What the task asks
The lines to copy from the listing below are those that contain the string "battery".

Stored data
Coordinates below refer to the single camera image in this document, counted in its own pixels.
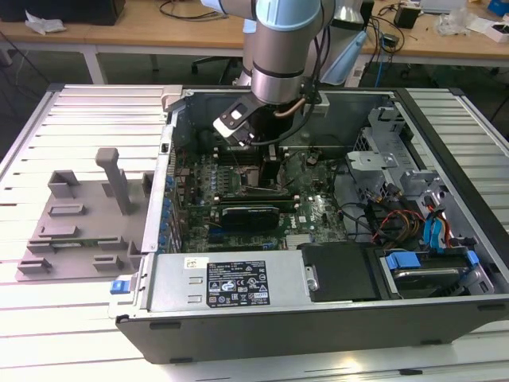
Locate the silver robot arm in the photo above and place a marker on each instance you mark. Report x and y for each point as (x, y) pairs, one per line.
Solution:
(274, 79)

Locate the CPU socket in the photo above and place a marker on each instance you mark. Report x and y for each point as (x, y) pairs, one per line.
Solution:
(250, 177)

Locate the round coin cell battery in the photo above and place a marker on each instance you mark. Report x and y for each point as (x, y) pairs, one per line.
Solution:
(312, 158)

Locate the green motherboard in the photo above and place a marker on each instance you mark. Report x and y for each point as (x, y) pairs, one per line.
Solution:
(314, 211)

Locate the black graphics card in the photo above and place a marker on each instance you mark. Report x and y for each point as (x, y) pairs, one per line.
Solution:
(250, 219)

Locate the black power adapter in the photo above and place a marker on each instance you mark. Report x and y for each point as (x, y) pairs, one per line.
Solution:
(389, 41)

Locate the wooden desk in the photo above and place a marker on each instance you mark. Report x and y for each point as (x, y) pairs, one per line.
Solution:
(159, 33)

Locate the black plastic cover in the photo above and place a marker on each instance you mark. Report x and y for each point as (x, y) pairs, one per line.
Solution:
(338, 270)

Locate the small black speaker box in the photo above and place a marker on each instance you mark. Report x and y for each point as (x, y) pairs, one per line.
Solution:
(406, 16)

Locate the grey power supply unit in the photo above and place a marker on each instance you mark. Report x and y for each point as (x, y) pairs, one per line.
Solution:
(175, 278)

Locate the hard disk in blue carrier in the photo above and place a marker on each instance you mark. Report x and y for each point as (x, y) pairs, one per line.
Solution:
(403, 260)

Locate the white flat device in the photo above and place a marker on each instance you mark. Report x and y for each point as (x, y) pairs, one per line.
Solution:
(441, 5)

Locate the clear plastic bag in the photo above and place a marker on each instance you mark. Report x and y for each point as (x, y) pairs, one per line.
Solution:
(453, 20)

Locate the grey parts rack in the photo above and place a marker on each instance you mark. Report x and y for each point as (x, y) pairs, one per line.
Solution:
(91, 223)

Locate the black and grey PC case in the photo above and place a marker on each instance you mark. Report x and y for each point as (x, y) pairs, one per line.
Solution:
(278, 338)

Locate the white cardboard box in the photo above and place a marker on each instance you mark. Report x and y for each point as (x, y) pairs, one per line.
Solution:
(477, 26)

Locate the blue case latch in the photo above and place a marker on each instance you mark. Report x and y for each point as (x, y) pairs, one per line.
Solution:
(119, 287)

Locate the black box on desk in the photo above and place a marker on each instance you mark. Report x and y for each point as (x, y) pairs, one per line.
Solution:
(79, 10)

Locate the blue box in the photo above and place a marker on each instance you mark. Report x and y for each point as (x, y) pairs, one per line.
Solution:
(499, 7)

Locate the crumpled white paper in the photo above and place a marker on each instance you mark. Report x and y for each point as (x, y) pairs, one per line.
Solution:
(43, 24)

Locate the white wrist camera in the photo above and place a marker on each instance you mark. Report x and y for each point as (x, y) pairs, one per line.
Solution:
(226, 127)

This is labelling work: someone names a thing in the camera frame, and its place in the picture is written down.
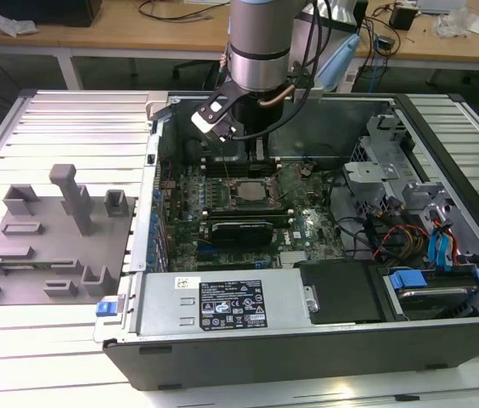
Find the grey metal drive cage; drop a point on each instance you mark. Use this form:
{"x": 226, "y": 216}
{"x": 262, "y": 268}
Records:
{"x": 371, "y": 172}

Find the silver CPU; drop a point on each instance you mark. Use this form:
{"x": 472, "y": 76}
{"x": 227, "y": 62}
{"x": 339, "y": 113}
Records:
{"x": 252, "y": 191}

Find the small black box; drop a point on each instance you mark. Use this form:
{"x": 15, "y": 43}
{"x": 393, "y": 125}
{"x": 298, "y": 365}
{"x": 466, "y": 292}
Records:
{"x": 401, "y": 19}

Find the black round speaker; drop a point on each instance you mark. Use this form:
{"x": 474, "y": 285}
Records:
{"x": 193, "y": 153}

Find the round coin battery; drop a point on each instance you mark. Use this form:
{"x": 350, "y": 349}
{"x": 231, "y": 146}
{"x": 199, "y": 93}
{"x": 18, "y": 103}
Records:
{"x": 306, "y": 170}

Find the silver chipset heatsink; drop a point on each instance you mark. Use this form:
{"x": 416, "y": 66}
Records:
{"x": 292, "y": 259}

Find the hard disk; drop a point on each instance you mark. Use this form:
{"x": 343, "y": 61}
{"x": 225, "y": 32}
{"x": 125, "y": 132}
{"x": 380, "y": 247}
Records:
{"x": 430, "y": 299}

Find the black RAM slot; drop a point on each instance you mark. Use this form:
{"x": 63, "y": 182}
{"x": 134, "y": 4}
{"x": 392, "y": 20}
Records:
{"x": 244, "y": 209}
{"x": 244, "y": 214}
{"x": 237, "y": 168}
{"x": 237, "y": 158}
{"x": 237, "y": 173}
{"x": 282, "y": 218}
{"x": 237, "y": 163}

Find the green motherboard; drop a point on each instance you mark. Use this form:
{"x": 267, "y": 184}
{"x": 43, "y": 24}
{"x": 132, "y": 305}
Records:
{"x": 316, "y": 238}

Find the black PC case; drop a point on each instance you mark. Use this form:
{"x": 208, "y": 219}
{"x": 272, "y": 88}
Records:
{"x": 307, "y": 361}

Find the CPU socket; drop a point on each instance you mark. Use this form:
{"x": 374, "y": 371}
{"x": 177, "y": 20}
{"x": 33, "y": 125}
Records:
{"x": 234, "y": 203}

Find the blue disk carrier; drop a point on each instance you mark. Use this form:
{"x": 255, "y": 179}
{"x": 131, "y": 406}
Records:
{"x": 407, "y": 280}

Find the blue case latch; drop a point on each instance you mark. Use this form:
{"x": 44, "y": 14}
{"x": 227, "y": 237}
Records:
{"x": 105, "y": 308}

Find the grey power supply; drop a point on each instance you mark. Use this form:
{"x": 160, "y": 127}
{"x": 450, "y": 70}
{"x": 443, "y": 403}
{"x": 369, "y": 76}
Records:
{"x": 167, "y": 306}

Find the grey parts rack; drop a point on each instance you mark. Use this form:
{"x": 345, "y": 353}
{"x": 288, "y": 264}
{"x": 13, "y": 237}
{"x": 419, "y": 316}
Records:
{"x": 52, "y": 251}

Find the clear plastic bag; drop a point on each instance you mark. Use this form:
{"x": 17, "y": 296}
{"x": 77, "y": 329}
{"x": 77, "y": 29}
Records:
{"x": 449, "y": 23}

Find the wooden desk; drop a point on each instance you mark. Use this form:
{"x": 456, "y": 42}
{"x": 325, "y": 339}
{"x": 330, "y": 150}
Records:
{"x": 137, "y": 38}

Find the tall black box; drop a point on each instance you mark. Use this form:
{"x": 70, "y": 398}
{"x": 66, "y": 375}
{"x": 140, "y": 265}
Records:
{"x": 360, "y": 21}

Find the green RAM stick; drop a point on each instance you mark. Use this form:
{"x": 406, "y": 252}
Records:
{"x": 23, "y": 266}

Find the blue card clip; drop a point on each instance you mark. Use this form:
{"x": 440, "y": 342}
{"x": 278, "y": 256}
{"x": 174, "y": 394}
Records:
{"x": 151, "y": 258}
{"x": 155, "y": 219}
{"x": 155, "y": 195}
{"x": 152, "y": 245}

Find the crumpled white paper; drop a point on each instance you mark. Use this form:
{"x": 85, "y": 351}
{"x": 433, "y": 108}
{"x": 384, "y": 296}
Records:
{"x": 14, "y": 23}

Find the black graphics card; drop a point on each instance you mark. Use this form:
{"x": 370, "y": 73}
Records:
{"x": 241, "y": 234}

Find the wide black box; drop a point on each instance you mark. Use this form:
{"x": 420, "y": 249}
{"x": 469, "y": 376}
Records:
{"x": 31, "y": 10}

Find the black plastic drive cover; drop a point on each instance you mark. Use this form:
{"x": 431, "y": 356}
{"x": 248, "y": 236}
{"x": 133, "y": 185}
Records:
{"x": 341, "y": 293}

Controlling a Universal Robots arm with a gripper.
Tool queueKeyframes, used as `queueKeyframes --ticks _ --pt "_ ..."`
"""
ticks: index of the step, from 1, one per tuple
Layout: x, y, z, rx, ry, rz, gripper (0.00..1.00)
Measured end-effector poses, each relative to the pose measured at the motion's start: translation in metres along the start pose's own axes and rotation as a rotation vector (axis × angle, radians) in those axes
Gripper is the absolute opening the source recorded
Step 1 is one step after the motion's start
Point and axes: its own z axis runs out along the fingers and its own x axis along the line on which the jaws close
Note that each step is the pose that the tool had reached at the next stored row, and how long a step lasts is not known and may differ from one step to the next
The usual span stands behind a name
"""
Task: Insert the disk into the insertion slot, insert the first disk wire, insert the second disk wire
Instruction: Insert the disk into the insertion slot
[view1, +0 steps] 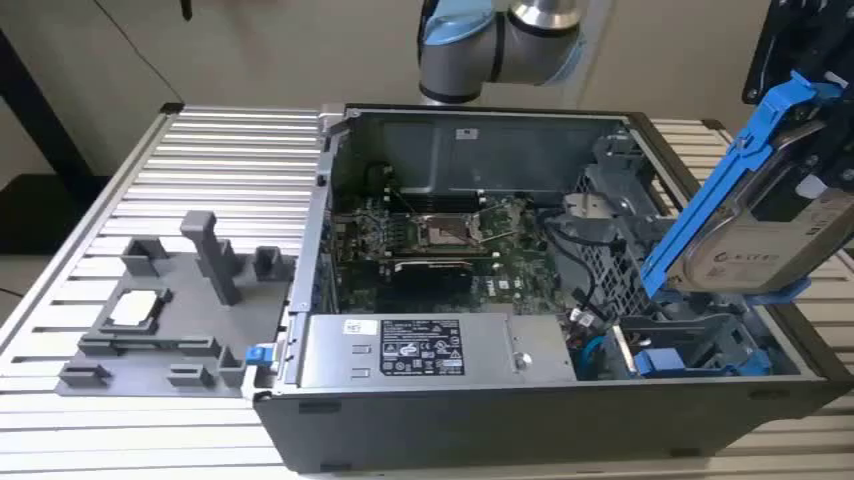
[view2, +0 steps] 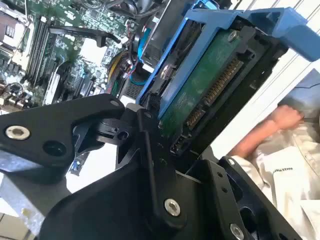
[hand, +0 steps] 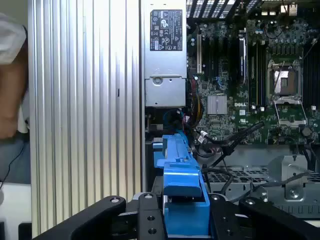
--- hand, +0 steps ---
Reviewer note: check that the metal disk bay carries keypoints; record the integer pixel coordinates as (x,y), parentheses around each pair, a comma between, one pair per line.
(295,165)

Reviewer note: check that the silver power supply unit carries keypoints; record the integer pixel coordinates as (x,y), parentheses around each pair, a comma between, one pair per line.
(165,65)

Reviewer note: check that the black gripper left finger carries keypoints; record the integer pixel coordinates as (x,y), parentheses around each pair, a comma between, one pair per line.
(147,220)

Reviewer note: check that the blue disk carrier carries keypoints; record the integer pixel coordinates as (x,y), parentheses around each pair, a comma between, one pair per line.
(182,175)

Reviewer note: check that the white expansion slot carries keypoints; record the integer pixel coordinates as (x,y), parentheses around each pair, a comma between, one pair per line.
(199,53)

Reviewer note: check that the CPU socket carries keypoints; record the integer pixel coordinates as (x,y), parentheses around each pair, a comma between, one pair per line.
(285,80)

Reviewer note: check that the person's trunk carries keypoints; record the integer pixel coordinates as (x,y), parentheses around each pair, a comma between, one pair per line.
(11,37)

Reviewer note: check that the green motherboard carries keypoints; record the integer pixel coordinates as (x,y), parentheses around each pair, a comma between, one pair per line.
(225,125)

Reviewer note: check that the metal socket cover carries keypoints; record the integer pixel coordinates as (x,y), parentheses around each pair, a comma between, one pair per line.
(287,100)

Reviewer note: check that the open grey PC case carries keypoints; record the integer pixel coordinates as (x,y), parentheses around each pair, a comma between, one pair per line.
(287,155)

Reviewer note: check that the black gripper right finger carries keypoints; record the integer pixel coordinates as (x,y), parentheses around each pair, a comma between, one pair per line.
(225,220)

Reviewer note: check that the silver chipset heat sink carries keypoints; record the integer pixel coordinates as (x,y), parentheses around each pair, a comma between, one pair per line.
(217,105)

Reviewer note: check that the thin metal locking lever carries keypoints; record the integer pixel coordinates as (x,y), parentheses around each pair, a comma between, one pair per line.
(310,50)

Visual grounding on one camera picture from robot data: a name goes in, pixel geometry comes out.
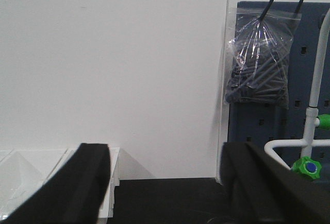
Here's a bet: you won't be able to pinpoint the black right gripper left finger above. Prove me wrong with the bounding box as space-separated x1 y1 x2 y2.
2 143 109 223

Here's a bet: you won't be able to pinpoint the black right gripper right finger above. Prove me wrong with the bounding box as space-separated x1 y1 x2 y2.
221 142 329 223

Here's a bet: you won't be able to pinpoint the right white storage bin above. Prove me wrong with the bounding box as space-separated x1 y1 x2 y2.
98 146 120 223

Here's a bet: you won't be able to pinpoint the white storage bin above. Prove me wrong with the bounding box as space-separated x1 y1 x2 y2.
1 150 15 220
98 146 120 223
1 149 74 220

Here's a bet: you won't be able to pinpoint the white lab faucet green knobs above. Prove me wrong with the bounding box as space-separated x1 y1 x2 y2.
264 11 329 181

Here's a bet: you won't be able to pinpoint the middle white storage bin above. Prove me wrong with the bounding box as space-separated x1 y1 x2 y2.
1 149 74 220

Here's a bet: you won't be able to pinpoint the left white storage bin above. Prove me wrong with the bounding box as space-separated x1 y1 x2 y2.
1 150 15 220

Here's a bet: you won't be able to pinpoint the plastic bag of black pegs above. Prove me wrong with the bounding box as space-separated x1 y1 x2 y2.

Answer to the problem
Locate the round coin cell battery in the photo above and place a marker on each instance you mark. Report x and y for each point as (x, y) pairs, one per line.
Find the round coin battery; drop a point on each instance you mark. Use this form:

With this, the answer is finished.